The suspect used a Hollywood-style tactic to get in.
Bellevue Rare Coins’ owner, Eric Hoolahan said the burglars broke into the vacant building next door. They used a sledgehammer to break through the cinderblock and a saw to cut through the drywall to get into Hoolahan’s business. He said he thinks the burglars knew the room’s layout because they put something on a pole to block a motion sensor in that room. It tripped an alarm, but they avoided the camera in the room so when the owner checked in real-time, he only saw an empty room.
“I think that was the goal was to make it look like a malfunction,” said Hoolahan. “It’s very strange, they understood quite a few things here.”
He also said it seemed like they even knew where to aim when breaking through, and where not to go once inside.
“They were aware of where they needed to come through and splitting this wall perfectly, that’s the scary part,” said Hoolahan. “They avoided all of those motion sensors for the lights as well as any other sensor that would have triggered the alarm.”
Hoolahan believes the burglars broke through the wall around 6 a.m. because that’s when they covered the motion sensor.
The building’s alarm brought an officer to the store, they arrived around 8 a.m., didn’t see anything, and left.

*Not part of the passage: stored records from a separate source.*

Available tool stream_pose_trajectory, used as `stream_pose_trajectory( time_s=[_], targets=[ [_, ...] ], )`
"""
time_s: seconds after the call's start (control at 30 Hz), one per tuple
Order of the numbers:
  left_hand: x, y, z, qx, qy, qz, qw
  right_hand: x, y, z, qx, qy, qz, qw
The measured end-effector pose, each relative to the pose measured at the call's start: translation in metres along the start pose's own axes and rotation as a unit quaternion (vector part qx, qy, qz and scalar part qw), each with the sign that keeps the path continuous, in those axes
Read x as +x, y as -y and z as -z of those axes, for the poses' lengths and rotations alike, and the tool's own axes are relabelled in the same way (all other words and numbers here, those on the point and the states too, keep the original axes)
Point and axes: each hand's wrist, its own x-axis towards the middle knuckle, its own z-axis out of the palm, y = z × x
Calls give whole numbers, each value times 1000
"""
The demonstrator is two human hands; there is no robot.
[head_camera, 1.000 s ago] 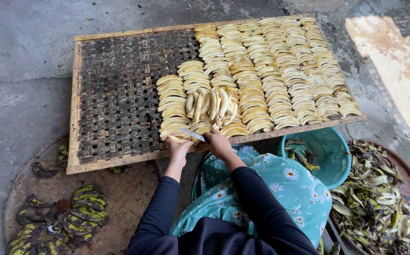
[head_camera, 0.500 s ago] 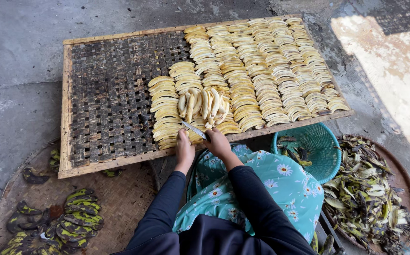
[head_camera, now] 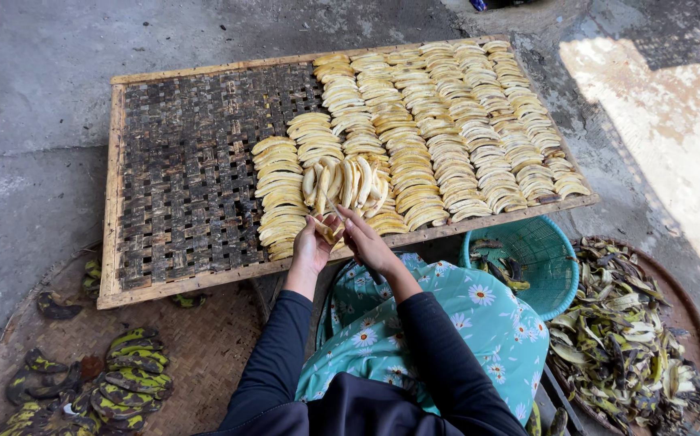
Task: The person sits on the ground and peels bananas with a small knife, cutting away the peel and dropping the skins into a basket and a tray of peels. Peeled bananas are placed in rows on a large woven drying tray alongside many already peeled bananas.
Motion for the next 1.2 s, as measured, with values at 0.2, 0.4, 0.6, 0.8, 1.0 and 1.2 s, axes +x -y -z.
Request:
stream_pose_trajectory(
  time_s=[0.2, 0.4, 0.6, 0.8, 1.0, 1.2],
  targets=[
    [13, 0, -22, -118, 80, -72, 987, -4, -10, -6, -23, 39, 108, 993],
    [8, -2, -42, -215, 86, -47, 972, -7, -24, -3, 59, 64, 53, 995],
    [13, -1, -53, -183, 72, -73, 978, -5, -21, -2, -72, 46, 204, 975],
    [21, -9, -47, -84, 31, -53, 995, -7, -13, 0, -223, 15, 210, 952],
    [28, -14, -43, -122, 22, 17, 992, -6, -13, -1, -231, 9, 223, 947],
    [22, -12, -48, -41, 4, 30, 999, 0, -20, 2, -253, -20, 202, 946]
  ],
)
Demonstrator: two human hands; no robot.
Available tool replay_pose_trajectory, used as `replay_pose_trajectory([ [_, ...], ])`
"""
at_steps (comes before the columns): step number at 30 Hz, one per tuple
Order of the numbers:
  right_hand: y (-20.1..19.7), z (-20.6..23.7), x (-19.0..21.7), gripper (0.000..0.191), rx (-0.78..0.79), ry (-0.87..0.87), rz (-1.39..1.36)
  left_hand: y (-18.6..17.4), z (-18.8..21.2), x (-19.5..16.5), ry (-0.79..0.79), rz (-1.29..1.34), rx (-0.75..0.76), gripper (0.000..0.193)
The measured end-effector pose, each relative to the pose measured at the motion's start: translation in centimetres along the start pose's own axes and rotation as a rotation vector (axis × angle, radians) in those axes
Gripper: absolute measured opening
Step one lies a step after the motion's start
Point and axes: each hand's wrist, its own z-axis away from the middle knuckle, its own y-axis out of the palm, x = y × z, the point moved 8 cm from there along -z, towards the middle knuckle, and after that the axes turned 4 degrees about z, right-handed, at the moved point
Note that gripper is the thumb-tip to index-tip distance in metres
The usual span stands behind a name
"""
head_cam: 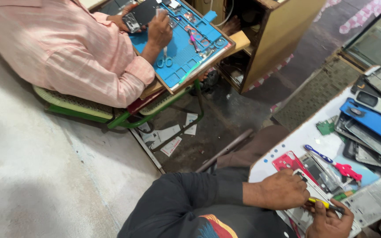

That officer stopped by in between the burglars loading up two separate vehicles with stolen silver bars and coins. One around 7 a.m., the other just after 9 a.m.
“They opened one of the cages and took a lot of collector coins, a lot of silver bars,” said Hoolahan. “This is about $500 for this tube, in that neighborhood. So each one of these tubes would be $500 so like $1,000, $2,000, $3,000, $4,000, $5,000.”
Hoolahan said the crime scene didn’t feel like real life.
“It was like a scene out of a movie,” he said. “Where this just was coins strewn all the way out to the door. It was literally a trail of silver coins where they were rushing this stuff out and it was falling along the way, all the way out to the neighbor’s building.”
The business didn’t learn about the break-in until the day after it happened and called Tacoma Police.
“They didn’t even send a detective,” Hoolahan said. “The officer that was here commented on that. He really thinks they should have but they didn’t.”
KIRO 7 reached out to Tacoma Police to learn why a detective never showed up.
Tacoma police said a Sergeant is assigned to the case. If a detective is assigned, the earliest that’ll happen is Wednesday.
Hoolahan said this isn’t the first time his business has been broken into. Last time, platinum bars were stolen.
He said he tracked down one of them, being resold. After that incident, he said he learned doing that again wasn’t worth his time.
“With that situation with one bar that I had matching serial numbers on, it was a $10k [platinum] bar they gave me no assistance on,” he said. “They see the person that’s selling it. They did nothing. You think they’re going to do something extra if I have a serial number on a $25 silver bar?”
Bellevue Rare Coins is offering a $5,000 reward for anyone with information on who burglarized the Tacoma location on Christmas morning.